— TASK DIRECTIONS —
If a line contains "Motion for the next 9", it is the last one to write out; begin with the first line of the records and copy each exactly.

(Stored items)
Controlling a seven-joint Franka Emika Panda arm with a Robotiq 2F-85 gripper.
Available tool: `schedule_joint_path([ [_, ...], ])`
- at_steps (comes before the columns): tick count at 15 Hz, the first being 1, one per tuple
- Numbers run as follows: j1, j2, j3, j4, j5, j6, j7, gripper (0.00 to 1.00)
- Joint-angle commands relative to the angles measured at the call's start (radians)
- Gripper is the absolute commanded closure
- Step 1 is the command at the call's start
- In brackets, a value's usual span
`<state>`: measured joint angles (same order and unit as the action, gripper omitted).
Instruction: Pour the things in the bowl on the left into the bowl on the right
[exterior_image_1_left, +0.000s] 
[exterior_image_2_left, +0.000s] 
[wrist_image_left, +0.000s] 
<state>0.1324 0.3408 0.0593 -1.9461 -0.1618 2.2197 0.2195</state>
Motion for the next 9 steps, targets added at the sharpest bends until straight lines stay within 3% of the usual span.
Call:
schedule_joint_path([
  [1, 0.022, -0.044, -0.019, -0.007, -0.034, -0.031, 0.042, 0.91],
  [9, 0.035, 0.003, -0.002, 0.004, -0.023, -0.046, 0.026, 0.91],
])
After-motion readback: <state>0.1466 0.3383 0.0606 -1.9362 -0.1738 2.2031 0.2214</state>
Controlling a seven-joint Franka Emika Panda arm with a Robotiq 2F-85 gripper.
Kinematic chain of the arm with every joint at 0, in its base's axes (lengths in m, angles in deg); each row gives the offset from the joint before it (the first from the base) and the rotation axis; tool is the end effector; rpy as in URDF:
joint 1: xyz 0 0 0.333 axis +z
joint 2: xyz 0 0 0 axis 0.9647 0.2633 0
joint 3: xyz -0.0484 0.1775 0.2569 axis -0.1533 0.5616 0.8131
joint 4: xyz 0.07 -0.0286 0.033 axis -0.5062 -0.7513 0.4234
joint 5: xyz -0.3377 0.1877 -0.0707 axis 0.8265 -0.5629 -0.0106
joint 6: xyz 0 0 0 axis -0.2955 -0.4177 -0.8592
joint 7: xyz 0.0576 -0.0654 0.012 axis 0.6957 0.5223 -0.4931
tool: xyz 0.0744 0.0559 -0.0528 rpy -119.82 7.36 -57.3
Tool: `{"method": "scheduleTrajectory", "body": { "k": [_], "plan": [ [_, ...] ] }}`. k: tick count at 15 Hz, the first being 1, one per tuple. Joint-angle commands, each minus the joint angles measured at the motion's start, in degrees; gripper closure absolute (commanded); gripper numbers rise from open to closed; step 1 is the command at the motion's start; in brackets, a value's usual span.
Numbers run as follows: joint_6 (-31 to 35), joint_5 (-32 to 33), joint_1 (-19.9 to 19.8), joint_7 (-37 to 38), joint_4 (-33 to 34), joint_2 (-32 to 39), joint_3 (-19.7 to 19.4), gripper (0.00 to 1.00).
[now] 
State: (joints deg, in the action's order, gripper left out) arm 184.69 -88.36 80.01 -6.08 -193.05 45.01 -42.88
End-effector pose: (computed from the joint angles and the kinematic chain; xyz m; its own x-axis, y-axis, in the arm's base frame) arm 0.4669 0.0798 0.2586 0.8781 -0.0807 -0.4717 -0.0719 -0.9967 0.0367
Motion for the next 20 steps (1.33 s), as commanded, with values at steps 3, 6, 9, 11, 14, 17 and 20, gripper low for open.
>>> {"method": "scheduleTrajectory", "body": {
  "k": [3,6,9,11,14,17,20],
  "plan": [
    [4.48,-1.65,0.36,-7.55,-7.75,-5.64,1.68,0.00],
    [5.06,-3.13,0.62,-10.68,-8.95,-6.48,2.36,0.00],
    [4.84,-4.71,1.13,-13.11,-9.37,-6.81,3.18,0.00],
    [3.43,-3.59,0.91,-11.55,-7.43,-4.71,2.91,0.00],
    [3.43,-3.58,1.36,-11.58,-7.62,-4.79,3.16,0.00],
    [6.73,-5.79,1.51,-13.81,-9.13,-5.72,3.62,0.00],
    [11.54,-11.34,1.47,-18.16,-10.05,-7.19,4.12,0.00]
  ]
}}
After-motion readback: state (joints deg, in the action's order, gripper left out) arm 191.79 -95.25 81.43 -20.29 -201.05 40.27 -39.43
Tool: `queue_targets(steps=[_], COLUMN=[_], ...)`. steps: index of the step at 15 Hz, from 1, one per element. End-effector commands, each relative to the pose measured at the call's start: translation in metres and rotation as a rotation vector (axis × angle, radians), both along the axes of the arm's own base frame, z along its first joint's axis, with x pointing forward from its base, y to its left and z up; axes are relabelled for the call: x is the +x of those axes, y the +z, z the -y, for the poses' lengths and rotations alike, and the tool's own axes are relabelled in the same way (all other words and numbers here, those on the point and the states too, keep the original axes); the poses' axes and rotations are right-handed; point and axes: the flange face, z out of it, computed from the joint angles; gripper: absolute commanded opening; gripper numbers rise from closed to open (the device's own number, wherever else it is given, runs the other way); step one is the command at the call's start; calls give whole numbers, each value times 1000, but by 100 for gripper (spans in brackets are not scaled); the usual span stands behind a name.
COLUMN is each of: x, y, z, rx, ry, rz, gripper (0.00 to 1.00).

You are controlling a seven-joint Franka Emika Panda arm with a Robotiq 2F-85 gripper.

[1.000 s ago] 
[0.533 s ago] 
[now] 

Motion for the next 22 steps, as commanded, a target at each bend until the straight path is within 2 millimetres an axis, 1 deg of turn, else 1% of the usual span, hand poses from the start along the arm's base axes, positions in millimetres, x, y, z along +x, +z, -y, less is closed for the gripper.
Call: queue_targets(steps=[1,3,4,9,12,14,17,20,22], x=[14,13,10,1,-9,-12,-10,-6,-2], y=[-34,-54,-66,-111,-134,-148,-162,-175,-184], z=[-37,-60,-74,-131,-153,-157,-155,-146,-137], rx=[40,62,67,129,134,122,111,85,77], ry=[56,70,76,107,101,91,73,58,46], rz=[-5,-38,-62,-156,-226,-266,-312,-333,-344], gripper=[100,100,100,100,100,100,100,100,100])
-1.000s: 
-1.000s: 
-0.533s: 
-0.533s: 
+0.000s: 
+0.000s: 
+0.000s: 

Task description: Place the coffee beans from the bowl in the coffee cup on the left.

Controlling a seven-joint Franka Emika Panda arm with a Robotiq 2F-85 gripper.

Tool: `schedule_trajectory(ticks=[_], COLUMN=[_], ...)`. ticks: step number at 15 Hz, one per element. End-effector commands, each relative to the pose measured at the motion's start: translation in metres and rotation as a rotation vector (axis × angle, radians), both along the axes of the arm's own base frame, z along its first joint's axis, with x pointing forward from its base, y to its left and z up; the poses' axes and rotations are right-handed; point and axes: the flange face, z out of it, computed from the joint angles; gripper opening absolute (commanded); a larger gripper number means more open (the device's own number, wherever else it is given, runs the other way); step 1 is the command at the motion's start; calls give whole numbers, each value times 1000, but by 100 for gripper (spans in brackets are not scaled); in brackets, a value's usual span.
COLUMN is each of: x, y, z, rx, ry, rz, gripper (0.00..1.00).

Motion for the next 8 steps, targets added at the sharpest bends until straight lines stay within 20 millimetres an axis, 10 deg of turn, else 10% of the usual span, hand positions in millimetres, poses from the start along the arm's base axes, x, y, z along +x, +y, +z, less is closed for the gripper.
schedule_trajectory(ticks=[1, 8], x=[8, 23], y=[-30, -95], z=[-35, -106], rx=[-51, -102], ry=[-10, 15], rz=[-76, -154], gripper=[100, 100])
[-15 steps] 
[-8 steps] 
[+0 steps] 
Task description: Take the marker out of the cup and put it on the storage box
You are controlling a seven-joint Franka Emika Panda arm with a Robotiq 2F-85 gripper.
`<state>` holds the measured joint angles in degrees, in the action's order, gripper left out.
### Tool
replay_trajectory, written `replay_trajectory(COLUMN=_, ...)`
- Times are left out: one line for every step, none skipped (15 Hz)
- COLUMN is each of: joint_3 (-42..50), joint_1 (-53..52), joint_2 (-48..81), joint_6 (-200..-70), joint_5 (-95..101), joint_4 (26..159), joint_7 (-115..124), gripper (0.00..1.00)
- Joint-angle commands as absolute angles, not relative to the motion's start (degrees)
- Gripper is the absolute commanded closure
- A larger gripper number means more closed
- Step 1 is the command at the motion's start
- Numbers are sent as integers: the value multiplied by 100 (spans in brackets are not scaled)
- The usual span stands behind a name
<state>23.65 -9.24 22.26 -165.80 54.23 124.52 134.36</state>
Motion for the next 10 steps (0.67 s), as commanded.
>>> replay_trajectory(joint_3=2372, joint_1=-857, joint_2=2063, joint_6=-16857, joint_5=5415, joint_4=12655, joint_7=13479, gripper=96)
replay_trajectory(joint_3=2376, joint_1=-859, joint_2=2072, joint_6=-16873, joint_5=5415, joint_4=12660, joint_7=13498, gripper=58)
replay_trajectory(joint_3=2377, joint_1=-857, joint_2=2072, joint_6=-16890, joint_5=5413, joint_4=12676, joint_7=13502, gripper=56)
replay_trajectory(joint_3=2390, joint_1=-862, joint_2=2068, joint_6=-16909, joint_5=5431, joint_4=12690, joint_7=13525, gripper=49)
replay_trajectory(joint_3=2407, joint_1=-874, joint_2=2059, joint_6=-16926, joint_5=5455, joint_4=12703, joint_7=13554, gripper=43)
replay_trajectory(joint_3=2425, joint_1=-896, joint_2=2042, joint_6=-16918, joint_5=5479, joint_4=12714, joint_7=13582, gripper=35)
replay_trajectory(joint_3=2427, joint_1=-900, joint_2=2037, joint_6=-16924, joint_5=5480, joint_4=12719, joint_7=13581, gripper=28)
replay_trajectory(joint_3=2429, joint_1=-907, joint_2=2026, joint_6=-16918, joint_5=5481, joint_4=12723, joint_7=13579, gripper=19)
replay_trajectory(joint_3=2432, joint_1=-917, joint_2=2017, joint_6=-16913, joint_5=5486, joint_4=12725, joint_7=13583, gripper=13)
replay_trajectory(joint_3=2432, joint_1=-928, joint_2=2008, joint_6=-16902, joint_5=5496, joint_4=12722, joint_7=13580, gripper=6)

— TASK RESULT —
Controlling a seven-joint Franka Emika Panda arm with a Robotiq 2F-85 gripper.
Available tool: `schedule_joint_path([ [_, ...], ])`
- at_steps (comes before the columns): tick count at 15 Hz, the first being 1, one per tuple
- Numbers run as follows: j1, j2, j3, j4, j5, j6, j7, gripper (0.00 to 1.00)
- Joint-angle commands relative to the angles measured at the call's start (radians)
- Gripper is the absolute commanded closure
- Step 1 is the command at the call's start
- In brackets, a value's usual span
`<state>`: measured joint angles (same order and unit as the action, gripper omitted).
Instruction: Pour the things in the bowl on the left into the bowl on the right
[exterior_image_1_left, +0.000s] 
[exterior_image_2_left, +0.000s] 
[wrist_image_left, +0.000s] 
<state>0.1324 0.3408 0.0593 -1.9461 -0.1618 2.2197 0.2195</state>
Motion for the next 9 steps, targets added at the sharpest bends until straight lines stay within 3% of the usual span.

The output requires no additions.